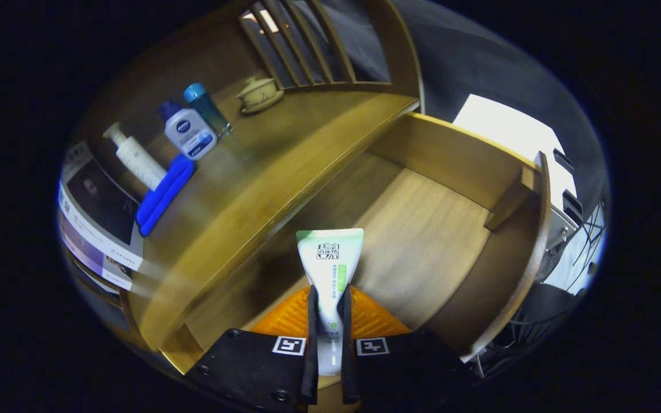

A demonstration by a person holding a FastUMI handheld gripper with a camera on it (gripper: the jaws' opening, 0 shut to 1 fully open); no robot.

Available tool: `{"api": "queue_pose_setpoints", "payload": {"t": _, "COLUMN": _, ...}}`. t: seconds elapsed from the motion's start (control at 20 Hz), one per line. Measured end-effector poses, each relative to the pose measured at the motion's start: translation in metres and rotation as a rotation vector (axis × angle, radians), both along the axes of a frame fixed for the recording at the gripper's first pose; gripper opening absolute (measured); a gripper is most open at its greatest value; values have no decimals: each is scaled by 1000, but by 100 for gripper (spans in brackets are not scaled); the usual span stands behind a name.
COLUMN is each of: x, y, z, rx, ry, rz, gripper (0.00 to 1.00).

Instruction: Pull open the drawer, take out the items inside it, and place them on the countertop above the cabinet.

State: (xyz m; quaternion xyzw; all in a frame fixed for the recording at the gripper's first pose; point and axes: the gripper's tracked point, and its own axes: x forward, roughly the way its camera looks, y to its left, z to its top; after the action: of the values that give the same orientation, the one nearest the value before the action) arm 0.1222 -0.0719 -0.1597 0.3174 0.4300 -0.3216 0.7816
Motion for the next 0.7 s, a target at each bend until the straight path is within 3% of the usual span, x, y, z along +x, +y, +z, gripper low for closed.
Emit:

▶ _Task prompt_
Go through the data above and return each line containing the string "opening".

▶ _Answer to the exercise_
A demonstration by a person holding a FastUMI handheld gripper with a camera on it (gripper: the jaws' opening, 0 shut to 1 fully open); no robot.
Available tool: `{"api": "queue_pose_setpoints", "payload": {"t": _, "COLUMN": _, ...}}`. t: seconds elapsed from the motion's start (control at 20 Hz), one per line. Measured end-effector poses, each relative to the pose measured at the motion's start: translation in metres and rotation as a rotation vector (axis × angle, radians), both along the axes of a frame fixed for the recording at the gripper's first pose; gripper opening absolute (measured); a gripper is most open at its greatest value; values have no decimals: each is scaled by 1000, but by 100 for gripper (spans in brackets are not scaled); the usual span stands behind a name.

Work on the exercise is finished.